The main difference between ACP and HA structures lies in the presence of hydroxy units within the latter. Moreover, the time-dependent distribution of OH⁻ groups across the clusters was inhomogeneous in space, which means that hydroxy-rich and hydroxy-poor regions could be noticed, e.g., in Fig. 6C at t = 25 to 50 ns. This observation supports the experimental results shown in Fig. 4, where small HA clusters attached to bulky ACP nanoparticles regrew into HA crystals by consuming ACP. In our simulations, hydroxy-rich phases represent HA clusters assembled on hydroxide-poor ACP. We could see that these HA regions regrew into ACP regions.

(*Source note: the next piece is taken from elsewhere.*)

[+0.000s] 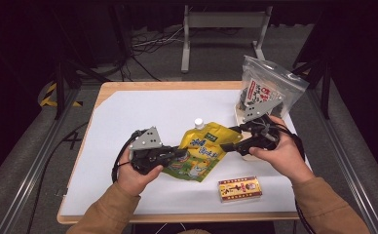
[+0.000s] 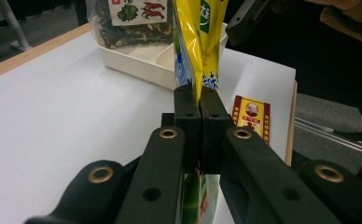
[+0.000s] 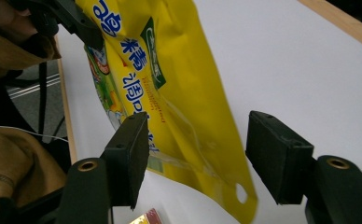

Then, we run the MD simulation of this system to obtain a longer trajectory, which would allow us to analyze the radial distribution function for hydroxide units at different simulation times. We found that the system initially favored the self-assembly of ions into hydroxy-rich and hydroxy-poor regions (fig. S7A at t = 5 to 50 ns). This could be understood as a competitive formation of HA and ACP. Eventually, the distribution of OH⁻ units became gradually more and more homogeneous in space. This homogenization process is further analyzed in fig. S7 (B and C), which shows the radial distribution function of hydroxy group within the aggregate. To analyze the results, we used radial pair distribution function [g(r)] VMD toolkit. Parameters were set with delta(r) = 2 Å, and r_max = 35 Å. These numbers were adjusted manually; first, we did not notice a significant number of counts at r > 35 Å. Moreover, the total number of hydroxy units (21) was too scanty to obtain a smooth curve without averaging the distances; therefore, delta(r) below 2 Å gave out unclear analysis. This analysis allows us to notify that, initially, freshly aggregated ions formed hydroxy-rich and hydroxy-poor phases, where most of the hydroxy groups were close to each other. Soon after the ion aggregation (t = 5 ns), OH⁻ groups were localized within ~3 Å from each other, which emphasized a highly localized character of HA occurrence. With time, however, the range of various distances increased, which underlined the more homogeneous distribution of hydroxy units. After ~300 ns, hydroxy groups contributed to the cluster structure in a quite uniform fashion. This observation allows us to conclude that HA clusters, represented by hydroxy-rich phases, can migrate and rearrange within the ACP cluster. Therefore, HA crystals are likely to spread out within metastable ACP particles and get converted into HA product. We can generalize these observations and state that if the number of hydroxide ions is insufficient to give out a pure HA product, HA-rich phases are likely to assemble evenly within the aggregate. Because of the presence of water molecules in the hydrated ACP structure, the conversion of ACP into HA was highly favored (see the next paragraph). To conclude, the assumption that HA seeds can consume the ACP substrate should be justified.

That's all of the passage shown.